The degree became a filter:

“Degrees have become a blanketed barrier-to-entry in too many jobs,” Cox (pictured) stated in the release. “Instead of focusing on demonstrated competence, the focus too often has been on a piece of paper. We are changing that.”

The past 50 years were a weird time – with booming population, and a Vietnam War era educational draft deferment, encouraging more male college enrollees, a college degree was how we filtered the workforce. Seen as a ticket to good incomes, by the 1980s and ever since, more women than men enroll in college.

The result has become an overeducated workforce – where half the jobs do not require college degree skills.

Today, with demographic induced labor shortages among a collapsed fertility rate, the college degree is no longer needed as a filter.

This trend is in line with previous commentary:

As the baby boom blossomed, combined with Vietnam War era education draft deferments, this created an upsurge in the expectation that a 4-year degree was a requirement for “modern work”.

When the fertility rate crashed in the 1970s, this meant fewer college students 20 years later – but colleges turned their sights on importing students from abroad – and encouraging an ever-larger percent of the population to enroll in college.

  • In 1965, half of all adults in the U.S. had not graduated from college.
  • Today, about 42% of high school grads will attend a 4-year college in the fall, and about another 20% will attend a two-year college.

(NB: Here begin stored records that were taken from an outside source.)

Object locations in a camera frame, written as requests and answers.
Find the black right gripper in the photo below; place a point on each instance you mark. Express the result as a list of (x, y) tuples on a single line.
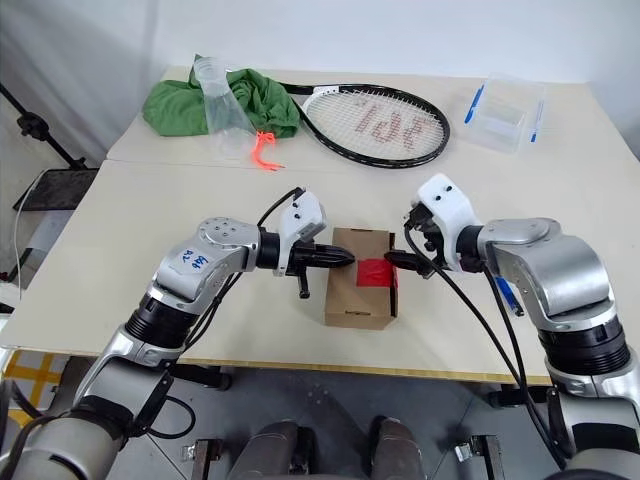
[(435, 245)]

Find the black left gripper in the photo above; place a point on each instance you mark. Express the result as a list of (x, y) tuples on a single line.
[(305, 256)]

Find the brown cardboard box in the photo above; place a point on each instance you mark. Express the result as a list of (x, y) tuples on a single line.
[(350, 295)]

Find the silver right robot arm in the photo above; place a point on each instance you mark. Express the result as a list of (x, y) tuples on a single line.
[(550, 260)]

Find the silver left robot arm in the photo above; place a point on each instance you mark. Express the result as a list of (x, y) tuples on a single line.
[(200, 265)]

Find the red sealing tape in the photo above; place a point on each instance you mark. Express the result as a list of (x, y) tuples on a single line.
[(372, 275)]

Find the clear container with blue clips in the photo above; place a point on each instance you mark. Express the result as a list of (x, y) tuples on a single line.
[(500, 125)]

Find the black white tennis racket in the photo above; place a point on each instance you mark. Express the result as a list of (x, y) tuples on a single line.
[(292, 90)]

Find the black table foot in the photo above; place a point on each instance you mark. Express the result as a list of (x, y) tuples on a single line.
[(520, 396), (210, 377)]

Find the dark rounded shape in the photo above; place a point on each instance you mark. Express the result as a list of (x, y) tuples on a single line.
[(397, 450), (277, 452)]

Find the clear plastic conical flask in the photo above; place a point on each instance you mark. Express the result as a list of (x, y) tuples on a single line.
[(220, 105)]

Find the yellow floor tape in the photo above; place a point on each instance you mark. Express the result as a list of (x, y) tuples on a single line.
[(35, 375)]

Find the black tripod stand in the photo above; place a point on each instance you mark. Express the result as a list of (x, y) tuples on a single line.
[(35, 125)]

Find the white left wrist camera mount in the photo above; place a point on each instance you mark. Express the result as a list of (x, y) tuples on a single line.
[(305, 210)]

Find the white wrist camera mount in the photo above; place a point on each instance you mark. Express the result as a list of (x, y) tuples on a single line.
[(305, 210), (450, 205)]

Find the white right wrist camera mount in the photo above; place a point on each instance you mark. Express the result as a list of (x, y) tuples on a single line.
[(450, 205)]

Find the metal bracket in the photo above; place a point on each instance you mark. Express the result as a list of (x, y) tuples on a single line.
[(202, 460), (477, 457)]

That illustrates the massive growth in the college education industrial complex.

Now, with the fertility rate impact seen in labor markets, employers no longer need to filter out “too many” applicants – and many are now dropping college degree requirements. Many airlines have announced that a college degree is no longer a requirement (they still have plenty of other requirements).

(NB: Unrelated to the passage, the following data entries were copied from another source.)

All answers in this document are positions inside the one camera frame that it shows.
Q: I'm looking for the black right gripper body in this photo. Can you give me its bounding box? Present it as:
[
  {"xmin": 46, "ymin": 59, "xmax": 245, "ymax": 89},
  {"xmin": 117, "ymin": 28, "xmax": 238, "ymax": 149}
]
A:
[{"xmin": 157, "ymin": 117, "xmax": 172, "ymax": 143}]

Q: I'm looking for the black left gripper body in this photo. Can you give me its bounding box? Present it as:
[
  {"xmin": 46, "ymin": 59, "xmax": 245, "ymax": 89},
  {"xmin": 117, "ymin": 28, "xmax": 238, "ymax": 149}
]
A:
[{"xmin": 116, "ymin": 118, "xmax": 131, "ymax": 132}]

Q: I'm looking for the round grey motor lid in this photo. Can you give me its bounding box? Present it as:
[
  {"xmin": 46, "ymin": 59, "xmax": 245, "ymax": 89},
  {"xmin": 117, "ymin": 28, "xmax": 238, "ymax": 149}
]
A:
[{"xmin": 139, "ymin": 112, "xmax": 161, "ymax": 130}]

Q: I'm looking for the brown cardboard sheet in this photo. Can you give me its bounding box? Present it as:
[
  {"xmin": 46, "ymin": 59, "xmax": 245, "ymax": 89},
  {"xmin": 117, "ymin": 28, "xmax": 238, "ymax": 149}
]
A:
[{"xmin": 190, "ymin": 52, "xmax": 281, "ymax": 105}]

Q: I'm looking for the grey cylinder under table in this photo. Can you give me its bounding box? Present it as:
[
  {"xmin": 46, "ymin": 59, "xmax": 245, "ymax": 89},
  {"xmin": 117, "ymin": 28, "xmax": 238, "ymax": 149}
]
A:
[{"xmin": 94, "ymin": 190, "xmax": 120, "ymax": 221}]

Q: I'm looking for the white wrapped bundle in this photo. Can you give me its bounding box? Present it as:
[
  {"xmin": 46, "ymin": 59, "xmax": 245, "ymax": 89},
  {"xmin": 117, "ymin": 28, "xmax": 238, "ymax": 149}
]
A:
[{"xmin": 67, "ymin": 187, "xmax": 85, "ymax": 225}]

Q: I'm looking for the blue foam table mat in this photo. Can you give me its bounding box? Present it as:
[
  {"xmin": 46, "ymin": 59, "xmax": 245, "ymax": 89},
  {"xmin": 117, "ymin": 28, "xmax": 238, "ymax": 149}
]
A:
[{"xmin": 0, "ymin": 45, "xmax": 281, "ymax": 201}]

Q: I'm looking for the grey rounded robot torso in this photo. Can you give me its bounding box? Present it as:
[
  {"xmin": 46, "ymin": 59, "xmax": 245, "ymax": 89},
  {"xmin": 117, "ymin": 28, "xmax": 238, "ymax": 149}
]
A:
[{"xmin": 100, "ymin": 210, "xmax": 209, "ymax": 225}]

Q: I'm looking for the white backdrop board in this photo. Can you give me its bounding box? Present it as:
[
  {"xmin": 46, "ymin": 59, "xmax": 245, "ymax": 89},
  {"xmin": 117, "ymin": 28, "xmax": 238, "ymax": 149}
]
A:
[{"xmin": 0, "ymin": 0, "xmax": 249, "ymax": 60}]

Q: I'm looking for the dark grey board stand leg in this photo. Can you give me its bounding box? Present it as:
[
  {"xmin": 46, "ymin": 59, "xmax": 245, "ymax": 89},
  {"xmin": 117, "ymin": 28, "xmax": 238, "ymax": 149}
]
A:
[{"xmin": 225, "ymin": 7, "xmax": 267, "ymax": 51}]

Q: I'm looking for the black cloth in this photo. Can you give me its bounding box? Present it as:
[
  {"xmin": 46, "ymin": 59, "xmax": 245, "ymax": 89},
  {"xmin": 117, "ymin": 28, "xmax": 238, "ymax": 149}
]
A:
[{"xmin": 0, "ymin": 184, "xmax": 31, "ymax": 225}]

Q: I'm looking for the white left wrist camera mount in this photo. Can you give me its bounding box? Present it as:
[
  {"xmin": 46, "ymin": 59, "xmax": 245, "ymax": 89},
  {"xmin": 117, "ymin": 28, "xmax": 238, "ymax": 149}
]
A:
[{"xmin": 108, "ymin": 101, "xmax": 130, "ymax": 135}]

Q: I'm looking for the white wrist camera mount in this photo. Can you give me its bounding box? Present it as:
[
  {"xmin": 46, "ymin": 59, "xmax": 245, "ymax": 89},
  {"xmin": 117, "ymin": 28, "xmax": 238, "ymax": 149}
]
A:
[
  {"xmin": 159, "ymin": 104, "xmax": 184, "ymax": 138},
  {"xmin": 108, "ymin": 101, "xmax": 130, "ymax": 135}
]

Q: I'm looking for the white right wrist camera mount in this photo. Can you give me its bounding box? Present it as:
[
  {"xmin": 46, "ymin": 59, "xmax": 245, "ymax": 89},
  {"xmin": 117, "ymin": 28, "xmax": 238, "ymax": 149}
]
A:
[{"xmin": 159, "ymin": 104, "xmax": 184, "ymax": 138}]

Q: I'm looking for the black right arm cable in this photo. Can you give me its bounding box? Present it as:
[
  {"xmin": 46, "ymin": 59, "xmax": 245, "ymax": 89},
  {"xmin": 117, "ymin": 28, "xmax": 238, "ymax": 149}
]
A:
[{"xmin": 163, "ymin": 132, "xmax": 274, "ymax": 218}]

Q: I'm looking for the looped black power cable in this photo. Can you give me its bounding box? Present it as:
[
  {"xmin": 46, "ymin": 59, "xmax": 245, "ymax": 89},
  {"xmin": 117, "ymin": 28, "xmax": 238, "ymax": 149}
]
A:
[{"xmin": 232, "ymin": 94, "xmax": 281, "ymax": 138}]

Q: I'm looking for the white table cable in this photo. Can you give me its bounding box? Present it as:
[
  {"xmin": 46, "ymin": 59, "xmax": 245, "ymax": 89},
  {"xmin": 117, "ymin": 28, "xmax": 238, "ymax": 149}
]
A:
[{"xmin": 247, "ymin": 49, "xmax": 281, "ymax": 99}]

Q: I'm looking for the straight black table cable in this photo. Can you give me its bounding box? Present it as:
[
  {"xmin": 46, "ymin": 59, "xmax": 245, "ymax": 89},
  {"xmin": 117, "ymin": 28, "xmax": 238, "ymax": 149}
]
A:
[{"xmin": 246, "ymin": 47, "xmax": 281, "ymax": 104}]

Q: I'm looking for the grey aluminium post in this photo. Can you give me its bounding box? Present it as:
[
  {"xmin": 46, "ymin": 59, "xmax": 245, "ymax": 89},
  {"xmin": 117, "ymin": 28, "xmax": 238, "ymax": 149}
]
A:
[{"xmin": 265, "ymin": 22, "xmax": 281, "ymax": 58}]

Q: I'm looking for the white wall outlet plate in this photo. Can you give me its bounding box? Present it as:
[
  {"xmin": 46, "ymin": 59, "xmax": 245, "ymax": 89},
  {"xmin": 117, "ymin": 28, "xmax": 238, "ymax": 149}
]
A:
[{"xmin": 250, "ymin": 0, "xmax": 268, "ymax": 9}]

Many universities have already expanded their international enrollments, in part because many public universities charge higher tuition to international students. This, however, causes controversy as it means fewer seats available for U.S. resident taxpayers. Regardless, this trend will continue as enrollments begin to suffer – indeed, as noted on many posts here, many colleges have seen enrollment declines. Often blamed on the pandemic, these declines were, in fact, in progress before the pandemic – the pandemic merely accelerated the trend.

Economists say we must import more international skilled workers to make up for the fertility rate decline. It is not clear that there will be sufficient skilled immigrants willing to relocate to other countries, particularly when many dozens of countries all now say they intend to import workers. To address this, of course, we will likely see expansion of international student recruitment at U.S. universities, and expansion of the percent of international students on campus coupled with government programs that “staple a green card to the diploma” for degrees earned in “in demand” fields (notably computer science, some engineering, and health care).